Directions: Return the data below exactly, but only from the line containing "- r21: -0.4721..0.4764" through the line containing "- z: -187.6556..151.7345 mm", with both of those lines included.

--- --- ---

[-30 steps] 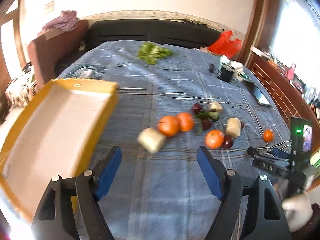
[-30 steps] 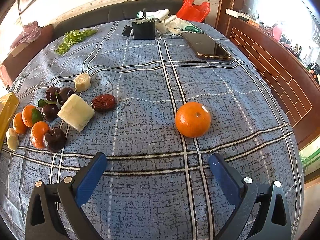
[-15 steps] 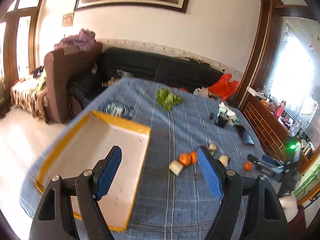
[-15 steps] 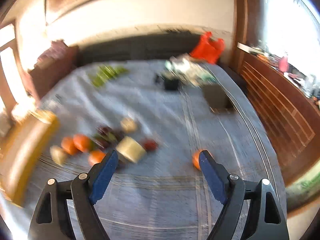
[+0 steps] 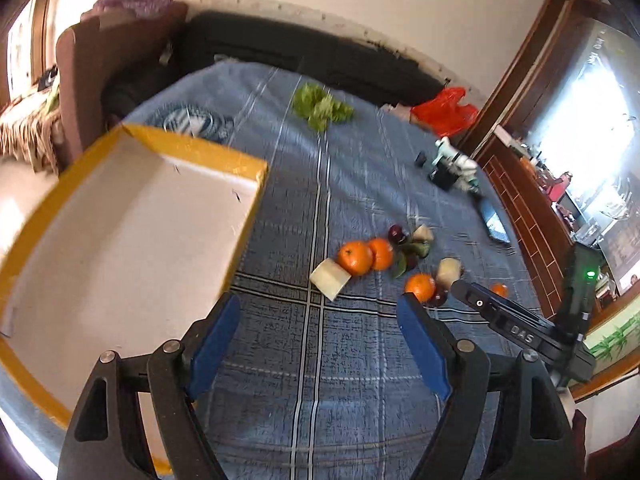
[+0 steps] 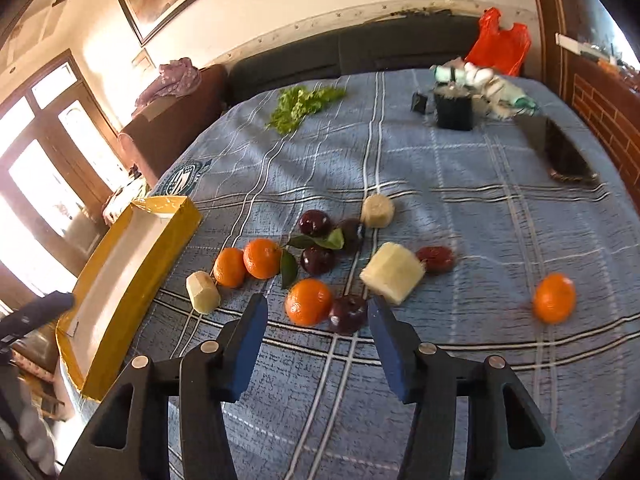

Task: Organize fruits
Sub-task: 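Move the left tool to a pale cheese cube while the right tool approaches an orange, then grasp the pale cheese cube with the left tool while the right tool grasps the orange, then open the left tool over the tray while the right tool releases the orange there, then grasp an orange with the left tool while the right tool grasps a white cheese block, then carry the orange in the left tool to the tray while the right tool carries the cheese there, release both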

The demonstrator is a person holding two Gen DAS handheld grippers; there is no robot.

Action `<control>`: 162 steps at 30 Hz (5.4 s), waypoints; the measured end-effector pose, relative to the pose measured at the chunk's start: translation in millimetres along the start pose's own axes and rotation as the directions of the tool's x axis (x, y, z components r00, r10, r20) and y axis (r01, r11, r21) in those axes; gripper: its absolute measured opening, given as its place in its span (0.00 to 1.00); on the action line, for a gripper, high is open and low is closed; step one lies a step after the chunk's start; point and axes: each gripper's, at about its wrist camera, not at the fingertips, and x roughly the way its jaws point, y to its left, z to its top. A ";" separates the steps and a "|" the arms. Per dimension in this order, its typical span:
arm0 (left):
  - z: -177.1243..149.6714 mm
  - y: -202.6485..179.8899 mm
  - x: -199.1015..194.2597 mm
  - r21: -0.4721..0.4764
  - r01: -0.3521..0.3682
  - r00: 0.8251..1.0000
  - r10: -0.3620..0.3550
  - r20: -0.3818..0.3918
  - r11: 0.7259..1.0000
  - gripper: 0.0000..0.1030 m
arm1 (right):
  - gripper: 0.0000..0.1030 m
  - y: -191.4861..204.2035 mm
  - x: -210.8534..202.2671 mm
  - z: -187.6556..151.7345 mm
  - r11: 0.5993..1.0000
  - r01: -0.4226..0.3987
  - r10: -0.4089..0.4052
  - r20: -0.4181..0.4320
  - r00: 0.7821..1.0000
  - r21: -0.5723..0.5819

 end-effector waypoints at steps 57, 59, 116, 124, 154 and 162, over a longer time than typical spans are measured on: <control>-30.2 96.8 -48.8 -0.039 -0.322 0.939 0.324 0.113 0.946 0.35 | 0.38 192.9 -9.1 -29.1 0.894 -0.259 0.264 -0.039 0.964 -0.364; -35.1 115.4 -57.0 -0.075 -0.359 0.925 0.366 0.107 0.930 0.35 | 0.38 217.8 -0.6 -36.0 0.877 -0.289 0.285 -0.068 0.956 -0.383; 22.7 -53.1 -62.8 0.160 -0.104 0.979 0.073 0.191 0.981 0.83 | 0.64 -35.1 -80.8 21.6 0.990 0.042 -0.063 0.161 0.985 0.131; 19.5 -24.5 55.8 0.069 -0.013 0.997 0.018 -0.076 0.998 0.48 | 0.61 -59.8 1.0 15.4 0.983 0.061 -0.073 0.064 0.995 0.172; 16.5 -72.9 147.2 0.339 -0.106 0.988 0.138 -0.075 0.935 0.35 | 0.44 -54.3 31.0 11.4 0.987 0.112 -0.122 0.087 0.989 0.119; 11.9 -69.8 112.8 0.278 -0.097 0.994 0.107 -0.022 0.956 0.35 | 0.42 -49.1 25.8 8.5 0.988 0.119 -0.131 0.119 0.984 0.102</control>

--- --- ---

Written solution:
  - r21: -0.4721..0.4764
  - r01: -0.3521..0.3682
  - r00: 0.8251..1.0000
  - r10: -0.3620..0.3550
  - r20: -0.3818..0.3918
  - r11: 0.7259..1.0000
  - gripper: 0.0000..0.1030 m
arm1 (right):
  - gripper: 0.0000..0.1030 m
  - y: -191.4861..204.2035 mm
  - x: -210.8534..202.2671 mm
  - z: -187.6556..151.7345 mm

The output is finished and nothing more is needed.